Well, OK, she was actually with 7 other 3 and 4 year olds, and 2 teachers, and 2 teen helpers, and a bunch of other older kids. But I wasn't there. And I have always been there for her. Since she was less than 1 week old, I have been there to take care of her, comfort her, help her with the evil that is putting on shoes...

So, my little beanie is getting older. She starts school a few days a week this fall. I may not survive. Can nearly 40 year olds have seperation anxiety? Is the weepy stuff just silly when the kid isn't even your own? Is it totally selfish to want to keep her little forever?

Answers: Yes, complete with tears. No, not when you've been with them an awful lot of the time and love them lots. Yes, because as scary as it is to send her off into the world, she is so smart, and so funny, and so ready to take on whatever is out there. You know, on the 3 year old "whatever is out there" level.

I just have to remember that I now get to have some solo time with the little sister, a charming and talented toddler. It'll be terrific to get to know her as a solo act. Buttercup is a hoot and a half.

Also, just FYI? Anyone messes with my Beanie, I will HURT you.

Sunday, June 1, 2008

Incompetancy, Bureaucracy, and Parenting Difficulty

A 16 month old girl was murdered by her 19 year old mom and/or the mom's 18 year old boyfriend this week in my city.
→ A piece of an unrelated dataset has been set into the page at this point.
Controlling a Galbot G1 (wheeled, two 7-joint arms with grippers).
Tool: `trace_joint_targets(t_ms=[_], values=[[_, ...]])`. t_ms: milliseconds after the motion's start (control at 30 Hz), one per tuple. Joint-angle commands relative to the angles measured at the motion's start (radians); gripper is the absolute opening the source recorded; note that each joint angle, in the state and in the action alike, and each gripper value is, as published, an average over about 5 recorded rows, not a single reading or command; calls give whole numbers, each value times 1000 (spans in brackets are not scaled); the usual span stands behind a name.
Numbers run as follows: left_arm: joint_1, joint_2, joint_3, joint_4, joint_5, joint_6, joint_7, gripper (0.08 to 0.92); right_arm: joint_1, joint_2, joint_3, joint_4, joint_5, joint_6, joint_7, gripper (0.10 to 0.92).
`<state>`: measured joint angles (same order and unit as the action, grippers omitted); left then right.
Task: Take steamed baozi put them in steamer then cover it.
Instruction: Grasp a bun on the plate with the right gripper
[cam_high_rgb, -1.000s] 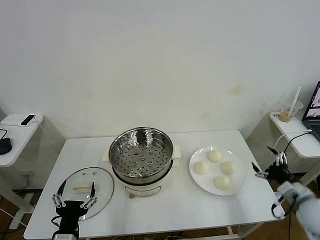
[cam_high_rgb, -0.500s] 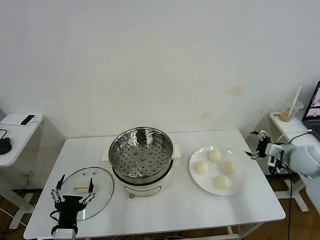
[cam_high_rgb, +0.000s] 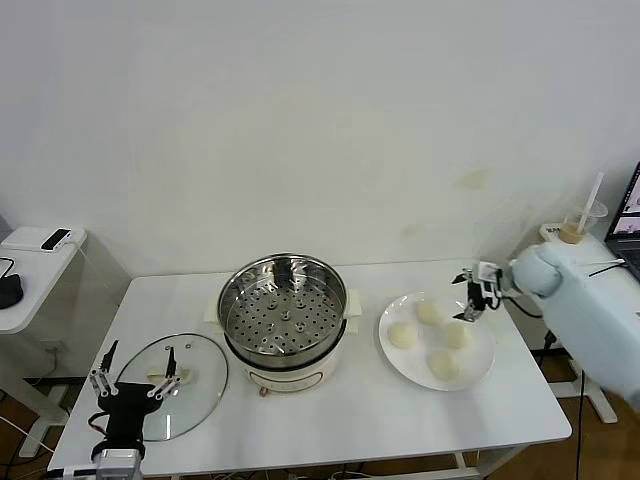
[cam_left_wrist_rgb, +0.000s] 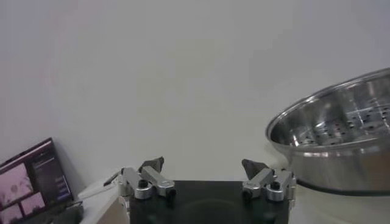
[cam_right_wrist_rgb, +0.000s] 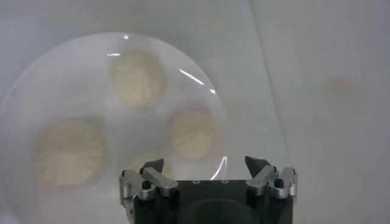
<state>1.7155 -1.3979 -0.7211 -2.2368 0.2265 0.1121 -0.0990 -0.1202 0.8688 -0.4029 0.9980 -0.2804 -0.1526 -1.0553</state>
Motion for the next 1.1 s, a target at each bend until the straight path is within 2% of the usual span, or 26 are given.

Nine days before she died, she was taken to the hospital with a broken arm and leg.

DFACS dropped the ball. Completely, utterly, and inexcusably. They sent this baby home with her mother.

Nine days later, she was dead. Head trauma.

I currently care for a child about that age. I have seen 6 other kids through that age, and I managed to not fatally injure any of them.

I know what you're thinking. Yes, I am older, more mature, more educated, and likely much better able to cope with the myriad of frustrations parenting a toddler dumps on you each and every day. Yay me.

But what about the teen parents, the older yet still uneducated parents, the well-meaning but ignorant parents? And, more importantly, what about the children? The safety net that currently exists loses kids every day. DFACS is obviously broken, not just in my city but nationwide. What can be done to fix the system?

I don't have the answers, at least not real answers that could be realitically put into play. I can list all sorts of "magic wand" ideas, but that means nothing, because I haven't got a magic wand.

I think it may be finally time to volunteer as a mentor for young moms. Because sitting on my butt crying about the death of a little girl does nothing to help fix the problem.

Off to stick my finger in the proverbial dike.